● What this task involves: Below is a set of records, and all of them should be retyped exactly, minus the pictures.

● Input data:
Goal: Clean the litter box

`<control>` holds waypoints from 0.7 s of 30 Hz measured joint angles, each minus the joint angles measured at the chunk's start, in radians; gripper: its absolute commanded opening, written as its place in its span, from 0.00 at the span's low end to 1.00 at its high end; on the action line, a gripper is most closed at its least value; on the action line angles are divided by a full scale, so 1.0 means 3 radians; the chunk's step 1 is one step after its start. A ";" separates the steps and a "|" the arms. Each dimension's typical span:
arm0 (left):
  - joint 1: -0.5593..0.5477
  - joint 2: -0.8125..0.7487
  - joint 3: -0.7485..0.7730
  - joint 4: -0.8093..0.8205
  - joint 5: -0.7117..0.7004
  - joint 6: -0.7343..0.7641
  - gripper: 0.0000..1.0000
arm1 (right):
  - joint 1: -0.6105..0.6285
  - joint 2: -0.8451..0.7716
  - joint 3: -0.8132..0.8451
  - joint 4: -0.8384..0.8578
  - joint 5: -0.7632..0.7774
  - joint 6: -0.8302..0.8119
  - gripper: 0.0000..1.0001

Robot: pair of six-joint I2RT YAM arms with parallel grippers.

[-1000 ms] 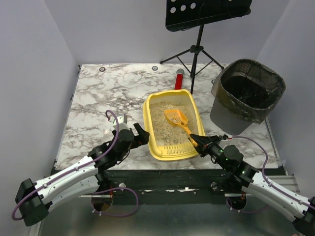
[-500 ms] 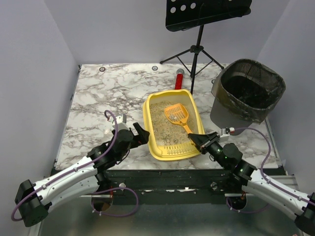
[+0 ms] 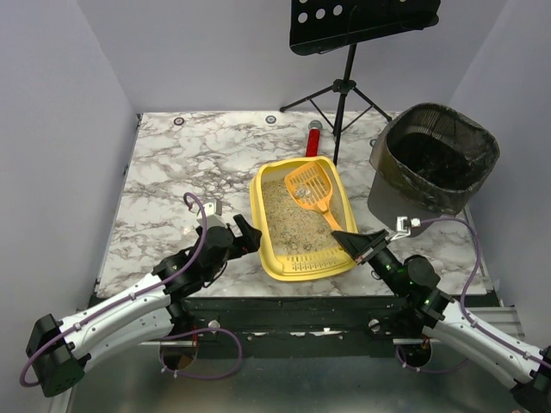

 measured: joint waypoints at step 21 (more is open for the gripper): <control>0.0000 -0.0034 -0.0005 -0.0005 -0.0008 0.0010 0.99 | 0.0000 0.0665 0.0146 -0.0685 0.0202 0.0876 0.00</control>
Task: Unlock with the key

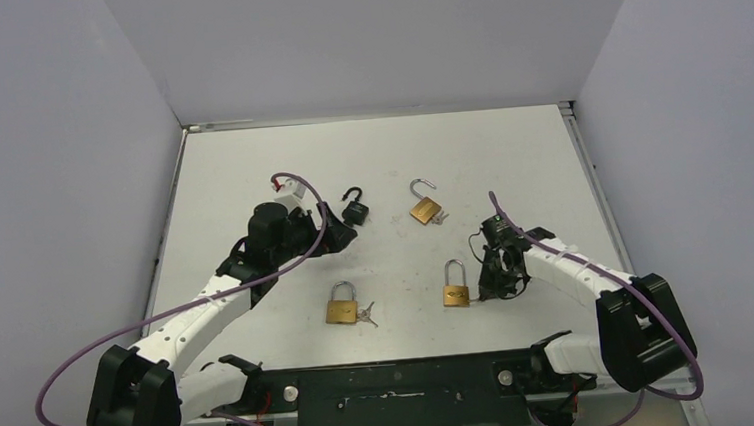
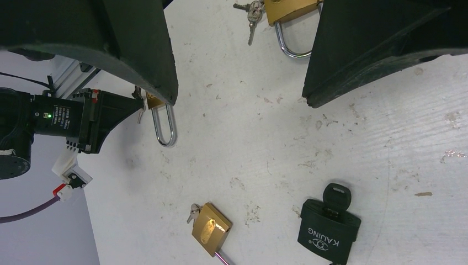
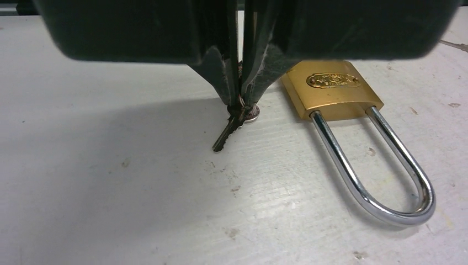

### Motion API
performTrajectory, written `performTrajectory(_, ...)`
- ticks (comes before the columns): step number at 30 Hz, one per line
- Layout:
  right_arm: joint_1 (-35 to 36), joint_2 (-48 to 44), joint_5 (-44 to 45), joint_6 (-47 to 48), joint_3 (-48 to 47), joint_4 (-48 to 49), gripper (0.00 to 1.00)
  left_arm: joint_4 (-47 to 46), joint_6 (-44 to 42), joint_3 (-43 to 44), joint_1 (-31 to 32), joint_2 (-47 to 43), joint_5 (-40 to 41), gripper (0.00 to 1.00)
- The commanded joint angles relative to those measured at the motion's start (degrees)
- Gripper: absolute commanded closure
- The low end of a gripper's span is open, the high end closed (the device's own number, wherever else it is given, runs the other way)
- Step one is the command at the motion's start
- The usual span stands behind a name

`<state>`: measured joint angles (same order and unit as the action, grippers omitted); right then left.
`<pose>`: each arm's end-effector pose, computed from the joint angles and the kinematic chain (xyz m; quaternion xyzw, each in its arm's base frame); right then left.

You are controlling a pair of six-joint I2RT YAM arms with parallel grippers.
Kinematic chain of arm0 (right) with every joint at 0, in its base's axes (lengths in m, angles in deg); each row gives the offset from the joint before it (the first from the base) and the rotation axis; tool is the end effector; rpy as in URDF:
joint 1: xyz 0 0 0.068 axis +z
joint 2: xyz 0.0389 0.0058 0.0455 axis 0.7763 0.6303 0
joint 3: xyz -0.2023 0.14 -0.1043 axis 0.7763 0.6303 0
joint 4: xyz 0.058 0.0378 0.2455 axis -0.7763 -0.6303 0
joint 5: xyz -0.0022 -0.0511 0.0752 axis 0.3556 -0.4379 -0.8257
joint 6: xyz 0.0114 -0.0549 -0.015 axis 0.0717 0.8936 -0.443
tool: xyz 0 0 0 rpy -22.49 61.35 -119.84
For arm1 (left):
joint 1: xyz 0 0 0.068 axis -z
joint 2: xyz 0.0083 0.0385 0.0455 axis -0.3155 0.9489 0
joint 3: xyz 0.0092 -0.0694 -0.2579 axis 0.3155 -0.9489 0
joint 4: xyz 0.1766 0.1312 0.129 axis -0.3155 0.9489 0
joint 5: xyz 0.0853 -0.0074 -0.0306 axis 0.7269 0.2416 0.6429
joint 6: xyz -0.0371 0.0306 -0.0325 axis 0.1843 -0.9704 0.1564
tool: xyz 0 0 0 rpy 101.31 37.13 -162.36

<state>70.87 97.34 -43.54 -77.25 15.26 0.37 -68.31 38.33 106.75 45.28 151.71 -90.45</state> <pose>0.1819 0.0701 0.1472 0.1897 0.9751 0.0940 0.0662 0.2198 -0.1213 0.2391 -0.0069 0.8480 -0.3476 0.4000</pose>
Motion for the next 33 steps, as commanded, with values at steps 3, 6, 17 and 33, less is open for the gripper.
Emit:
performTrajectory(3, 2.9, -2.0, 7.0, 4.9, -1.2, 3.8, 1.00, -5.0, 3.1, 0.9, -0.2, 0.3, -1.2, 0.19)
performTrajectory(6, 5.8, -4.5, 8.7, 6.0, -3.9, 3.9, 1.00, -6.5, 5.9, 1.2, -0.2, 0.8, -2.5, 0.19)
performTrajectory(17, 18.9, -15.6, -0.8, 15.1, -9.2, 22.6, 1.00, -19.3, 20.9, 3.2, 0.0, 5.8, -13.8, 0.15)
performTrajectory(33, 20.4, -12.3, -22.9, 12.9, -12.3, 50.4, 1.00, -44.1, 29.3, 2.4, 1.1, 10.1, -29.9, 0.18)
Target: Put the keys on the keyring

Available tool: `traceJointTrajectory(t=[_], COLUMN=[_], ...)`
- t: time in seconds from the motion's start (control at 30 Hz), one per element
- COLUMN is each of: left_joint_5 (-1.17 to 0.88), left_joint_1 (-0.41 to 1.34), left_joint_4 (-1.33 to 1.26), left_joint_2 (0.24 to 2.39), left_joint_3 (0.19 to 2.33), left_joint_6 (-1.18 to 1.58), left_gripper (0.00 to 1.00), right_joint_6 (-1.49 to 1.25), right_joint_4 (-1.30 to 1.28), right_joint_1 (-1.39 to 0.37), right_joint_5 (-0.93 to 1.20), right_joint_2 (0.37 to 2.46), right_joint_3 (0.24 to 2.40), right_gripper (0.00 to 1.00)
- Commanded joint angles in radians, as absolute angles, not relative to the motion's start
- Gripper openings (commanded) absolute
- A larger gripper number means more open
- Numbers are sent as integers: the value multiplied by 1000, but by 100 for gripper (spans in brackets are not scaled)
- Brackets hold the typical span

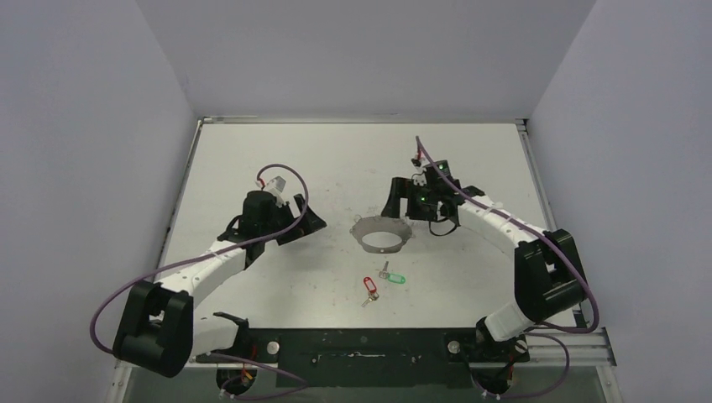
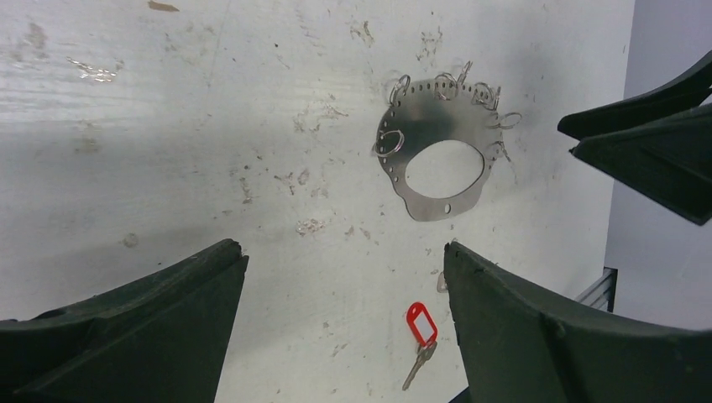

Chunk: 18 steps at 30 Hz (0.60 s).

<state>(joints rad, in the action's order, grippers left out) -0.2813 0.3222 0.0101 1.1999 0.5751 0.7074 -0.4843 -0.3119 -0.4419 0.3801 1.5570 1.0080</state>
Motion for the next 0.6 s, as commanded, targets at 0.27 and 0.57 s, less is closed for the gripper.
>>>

● Task result:
Goal: Clean the litter box

`<control>` holds waypoints from 0.7 s of 30 Hz measured joint angles, each minus the joint angles measured at the chunk's start, in radians; gripper: its absolute commanded opening, written as its place in its span, from 0.00 at the span's low end to 1.00 at its high end; on the action line, a gripper is most closed at its least value; on the action line angles are divided by a full scale, so 1.0 means 3 radians; the chunk's step 1 is one step after its start. A ";" separates the steps and a "|" the arms. Each dimension's typical span:
arm0 (left):
  - joint 1: -0.5593..0.5477
  - joint 2: -0.8125..0.7487
  - joint 3: -0.7485..0.7730
  - joint 4: -0.8093..0.8205
  - joint 5: -0.7117..0.7004
  - joint 6: -0.7343..0.7641
  - gripper: 0.0000..1.0000
arm1 (right):
  - joint 1: -0.6105..0.6285
  - joint 2: -0.8451..0.7716
  - joint 3: -0.8132..0.8451
  - joint 4: -0.8384..0.8578
  - joint 5: -0.7632..0.7774
  - joint 6: -0.8302..0.8119
  - gripper: 0.0000..1.0001

Robot: pair of six-joint I2RT YAM arms with parallel grippers.

[-1000 ms] 
[-500 ms] 
[+0 ms] 

 measured: joint waypoints at step 21 (more is open for the gripper): <control>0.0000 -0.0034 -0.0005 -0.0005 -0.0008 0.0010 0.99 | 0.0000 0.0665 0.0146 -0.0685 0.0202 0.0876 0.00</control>
Task: Unlock with the key


### Motion API
performTrajectory, written `performTrajectory(_, ...)`
- ticks (comes before the columns): step number at 30 Hz, one per line
- Layout:
  right_arm: joint_1 (-35 to 36), joint_2 (-48 to 44), joint_5 (-44 to 45), joint_6 (-47 to 48), joint_3 (-48 to 47), joint_4 (-48 to 49), gripper (0.00 to 1.00)
  left_arm: joint_4 (-47 to 46), joint_6 (-44 to 42), joint_3 (-43 to 44), joint_1 (-31 to 32), joint_2 (-47 to 43), joint_5 (-40 to 41), gripper (0.00 to 1.00)
- The commanded joint angles relative to those measured at the motion's start (degrees)
- Gripper: absolute commanded closure
- The low end of a gripper's span is open, the high end closed (the device's own number, wherever else it is given, runs the other way)
- Step one is the command at the motion's start
- The usual span stands behind a name

`<state>`: measured joint angles (same order and unit as the action, grippers omitted); right then left.
`<pose>`: each arm's end-effector pose, computed from the joint angles and the kinematic chain (xyz m; quaternion xyzw, each in its arm's base frame); right then left.

You are controlling a pair of six-joint I2RT YAM arms with parallel grippers.
Kinematic chain of arm0 (right) with every joint at 0, in its base's axes (lengths in m, angles in deg); each row gives the offset from the joint before it (the first from the base) and the rotation axis; tool is the end effector; rpy as in URDF:
joint 1: xyz 0 0 0.068 axis +z
joint 2: xyz 0.0389 0.0058 0.0455 axis 0.7763 0.6303 0
joint 3: xyz -0.2023 0.14 -0.1043 axis 0.7763 0.6303 0
joint 4: xyz 0.058 0.0378 0.2455 axis -0.7763 -0.6303 0
joint 5: xyz -0.0022 -0.0511 0.0752 axis 0.3556 -0.4379 -0.8257
joint 6: xyz 0.0114 -0.0549 -0.015 axis 0.0717 0.8936 -0.443
tool: xyz 0 0 0 rpy -22.49 61.35 -119.84
For arm1 (left):
joint 1: xyz 0 0 0.068 axis -z
joint 2: xyz 0.0083 0.0385 0.0455 axis -0.3155 0.9489 0
joint 3: xyz 0.0092 -0.0694 -0.2579 axis 0.3155 -0.9489 0
joint 4: xyz 0.1766 0.1312 0.129 axis -0.3155 0.9489 0
joint 5: xyz 0.0853 -0.0074 -0.0306 axis 0.7269 0.2416 0.6429
joint 6: xyz -0.0371 0.0306 -0.0325 axis 0.1843 -0.9704 0.1564
tool: xyz 0 0 0 rpy 101.31 37.13 -162.36

<state>70.87 97.34 -43.54 -77.25 15.26 0.37 -68.31 38.33 106.75 45.28 151.71 -90.45</state> <pose>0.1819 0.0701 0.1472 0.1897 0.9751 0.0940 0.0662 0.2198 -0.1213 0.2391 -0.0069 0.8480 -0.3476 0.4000</pose>
Motion for the next 33 steps, as commanded, with values at steps 3, 6, 17 and 33, less is open for the gripper.
Emit:
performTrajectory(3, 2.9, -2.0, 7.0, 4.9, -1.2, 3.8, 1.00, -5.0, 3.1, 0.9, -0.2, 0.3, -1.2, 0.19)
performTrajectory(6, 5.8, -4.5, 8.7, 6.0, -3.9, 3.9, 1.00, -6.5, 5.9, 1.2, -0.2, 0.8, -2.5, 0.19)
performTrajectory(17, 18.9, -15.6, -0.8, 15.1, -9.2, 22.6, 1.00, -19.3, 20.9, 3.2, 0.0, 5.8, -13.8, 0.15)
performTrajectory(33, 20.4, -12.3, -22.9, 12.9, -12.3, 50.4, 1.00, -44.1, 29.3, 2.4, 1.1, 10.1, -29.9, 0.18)
Target: Put the keys on the keyring

Available tool: `traceJointTrajectory(t=[_], COLUMN=[_], ...)`
- t: time in seconds from the motion's start (control at 30 Hz), one per element
- COLUMN is each of: left_joint_5 (-1.17 to 0.88), left_joint_1 (-0.41 to 1.34), left_joint_4 (-1.33 to 1.26), left_joint_2 (0.24 to 2.39), left_joint_3 (0.19 to 2.33), left_joint_6 (-1.18 to 1.58), left_gripper (0.00 to 1.00), right_joint_6 (-1.49 to 1.25), right_joint_4 (-1.30 to 1.28), right_joint_1 (-1.39 to 0.37), right_joint_5 (-0.93 to 1.20), right_joint_2 (0.37 to 2.46), right_joint_3 (0.24 to 2.40), right_gripper (0.00 to 1.00)
- Commanded joint angles in radians, as absolute angles, not relative to the motion's start
- Gripper openings (commanded) absolute
- A larger gripper number means more open
- Numbers are sent as integers: the value multiplied by 1000, but by 100 for gripper (spans in brackets are not scaled)
- Brackets hold the typical span


Chunk: 18 steps at 30 Hz (0.60 s).

<state>(joints rad, in the action's order, grippers left out) -0.2813 0.3222 0.0101 1.1999 0.5751 0.7074 -0.4843 -0.3119 -0.4419 0.3801 1.5570 1.0080</state>
Motion for the next 0.6 s, as commanded, targets at 0.27 and 0.57 s, less is closed for the gripper.
>>>

There is no more to the output, and the exercise is done.